After World War II, Western Europe, facing the threat from Communist Eastern Europe, expanded the Roosevelt-Keynesian social-economic program into a full-blown welfare state system where the jobless are given the means to live and find jobs, the sick and elderly ample care, the unionized workers a voice in the bargaining table and even in the corporate board (via codetermination law in Germany), and the gap between the rich and the poor narrowed by a progressive taxation system and a corporate culture limiting the wage differences between managers, supervisors and rank-and-file workers.
The trouble is that the welfare state system has been eroding. Economic globalization and the shift in economic thinking favoring free-wheeling neo-liberal economics are the culprits. The welfare state system is even on the brink of collapse in some European countries due to the global financial crisis, with the Austerians managing to control the levers of policy-making. This, in brief, is the reason the debates on the future of the capitalist system have been intensifying, not easing.
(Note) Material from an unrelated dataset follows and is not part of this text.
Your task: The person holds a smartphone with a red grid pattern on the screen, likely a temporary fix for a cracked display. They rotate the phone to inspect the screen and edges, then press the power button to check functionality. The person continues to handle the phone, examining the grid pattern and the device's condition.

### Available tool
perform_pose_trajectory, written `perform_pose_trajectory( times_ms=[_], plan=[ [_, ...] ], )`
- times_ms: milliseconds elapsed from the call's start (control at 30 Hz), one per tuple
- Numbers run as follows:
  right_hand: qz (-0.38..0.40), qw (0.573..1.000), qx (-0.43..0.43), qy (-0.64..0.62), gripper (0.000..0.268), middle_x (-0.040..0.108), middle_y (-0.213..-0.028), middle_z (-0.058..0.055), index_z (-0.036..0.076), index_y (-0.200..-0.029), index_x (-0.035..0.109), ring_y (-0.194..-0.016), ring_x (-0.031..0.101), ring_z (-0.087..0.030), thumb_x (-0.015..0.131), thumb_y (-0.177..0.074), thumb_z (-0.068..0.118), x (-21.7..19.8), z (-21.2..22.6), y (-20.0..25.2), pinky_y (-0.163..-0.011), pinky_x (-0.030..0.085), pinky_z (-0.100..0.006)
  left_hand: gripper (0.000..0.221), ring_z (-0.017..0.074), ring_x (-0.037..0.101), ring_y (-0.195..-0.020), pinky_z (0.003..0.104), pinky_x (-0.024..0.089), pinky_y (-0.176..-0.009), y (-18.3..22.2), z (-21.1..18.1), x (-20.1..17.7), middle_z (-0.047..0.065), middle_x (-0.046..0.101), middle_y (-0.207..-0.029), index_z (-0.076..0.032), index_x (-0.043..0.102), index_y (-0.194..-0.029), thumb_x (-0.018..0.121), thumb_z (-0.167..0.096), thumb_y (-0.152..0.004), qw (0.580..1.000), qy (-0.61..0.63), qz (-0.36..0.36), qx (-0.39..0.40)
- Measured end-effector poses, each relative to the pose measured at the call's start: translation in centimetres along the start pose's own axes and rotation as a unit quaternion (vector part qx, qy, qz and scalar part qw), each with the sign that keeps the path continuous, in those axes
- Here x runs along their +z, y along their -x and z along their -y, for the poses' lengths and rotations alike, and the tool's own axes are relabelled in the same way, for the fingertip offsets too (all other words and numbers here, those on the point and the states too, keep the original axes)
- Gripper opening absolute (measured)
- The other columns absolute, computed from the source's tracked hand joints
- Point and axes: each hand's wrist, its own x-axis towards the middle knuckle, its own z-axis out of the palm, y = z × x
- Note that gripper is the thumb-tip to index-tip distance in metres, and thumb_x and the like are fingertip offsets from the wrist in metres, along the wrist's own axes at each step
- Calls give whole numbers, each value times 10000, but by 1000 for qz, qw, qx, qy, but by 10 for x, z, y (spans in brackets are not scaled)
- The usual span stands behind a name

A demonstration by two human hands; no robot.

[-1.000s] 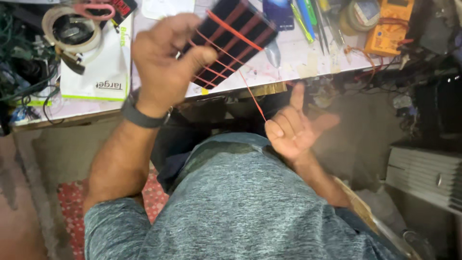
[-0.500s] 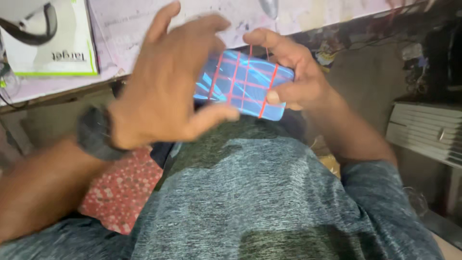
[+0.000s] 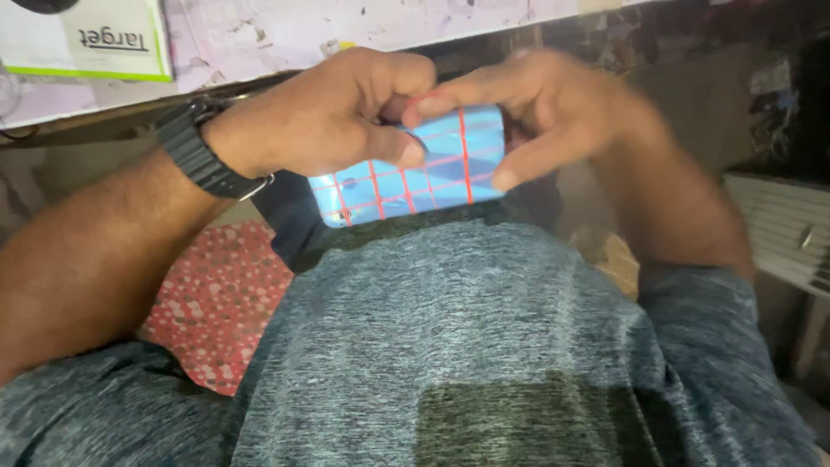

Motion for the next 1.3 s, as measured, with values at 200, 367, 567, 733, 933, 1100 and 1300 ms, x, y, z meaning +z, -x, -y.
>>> perform_pose_trajectory(
  times_ms=[200,367,567,733,933,1100,1300],
  plan=[
    [-16,978,-93,184,559,702,-797,-43,-24,-1297,634,-748,691,-111,848,-787,52,10,26,7,-788,555,-292,198,30,478,-682,196,386,-604,14,3,-14,-35,540,-785,-41,584,-989,740,78,-962,984,46,-172,17],
    [-266,880,-221,326,257,705,-925,-144,-35,-1105,658,-805,707,-232,808,-896,-39,47,9,-24,-921,590,-402,205,38,579,-649,184,426,-551,20,3,-28,12,680,-813,-65,575,-1007,727,67,-968,953,152,-255,56],
    [-363,872,-133,300,116,710,-800,-157,-62,-882,673,-610,668,-232,767,-814,-76,55,-7,-23,-635,518,-324,240,90,692,-719,209,516,-667,7,20,-21,105,734,-908,-33,554,-1115,740,64,-999,940,227,-244,76],
    [-323,856,-219,339,135,583,-659,-78,-15,-833,644,-615,621,-210,770,-843,-61,45,-7,-20,-894,626,-395,266,133,726,-800,225,587,-724,11,24,-29,143,746,-932,-23,550,-1151,770,53,-1023,930,252,-239,120],
    [-294,842,-228,392,174,618,-676,-96,-8,-798,634,-642,662,-239,803,-764,-29,39,-12,2,-949,625,-445,258,163,744,-835,260,622,-772,22,16,-41,150,740,-974,-3,554,-1154,768,62,-1024,922,257,-250,142],
    [-290,852,-205,383,194,626,-691,-105,-1,-815,628,-649,659,-242,807,-740,-15,43,-15,10,-982,610,-466,261,157,733,-788,256,611,-727,22,13,-46,124,719,-998,1,569,-1157,757,68,-989,922,241,-266,145],
    [-282,864,-217,355,225,625,-703,-100,-3,-846,625,-644,647,-240,829,-753,11,41,-27,17,-994,599,-477,294,176,728,-794,266,606,-731,17,20,-44,135,710,-963,7,560,-1190,773,80,-1001,914,255,-278,149]
  ],
)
One of those engaged in the global debates is Prof. Robert Reich, US labor secretary under President Bill Clinton. In Saving Capitalism (2016), Reich argued for the need to reform America’s corporate system in order to save capitalism “for the many, not the few”. He demolished the old argument of “free traders” seeking less government role in business and in shaping the economic directions of society, stating that no “free market” is possible without government. Further, he pointed out that the “invisible hand” in the market is not really that invisible; it “is connected to a wealthy and muscular arm” of the corporations. Those who argue for free market are the ones trying to influence the market for themselves. Reich went on to outline how the American big corporations and their CEOs are able to manipulate the market and the politicians, monopolize products ranging from agriculture seeds to ICT data, hollow out manufacturing by outsourcing everything, organize business to maximize returns to shareholders, and minimize taxes for the rich. An ex-Cabinet man, Reich concluded that the so-called free market system is
really an alliance between Wall Street and Washington.
So what is Reich’s proposed alternative? A return to Keynesian model of development where the government leads in designing, organizing and enforcing the market to meet the needs of the many, not the few. He also argues for a fairer sharing of present and future wealth, not through a simple higher taxation for the rich but through an assurance that every citizen shall have a basic decent income.
Is this vision of economic governance possible in America? In Europe? In the Philippines? The answer lies in the collective hands of the millennials and the next generation.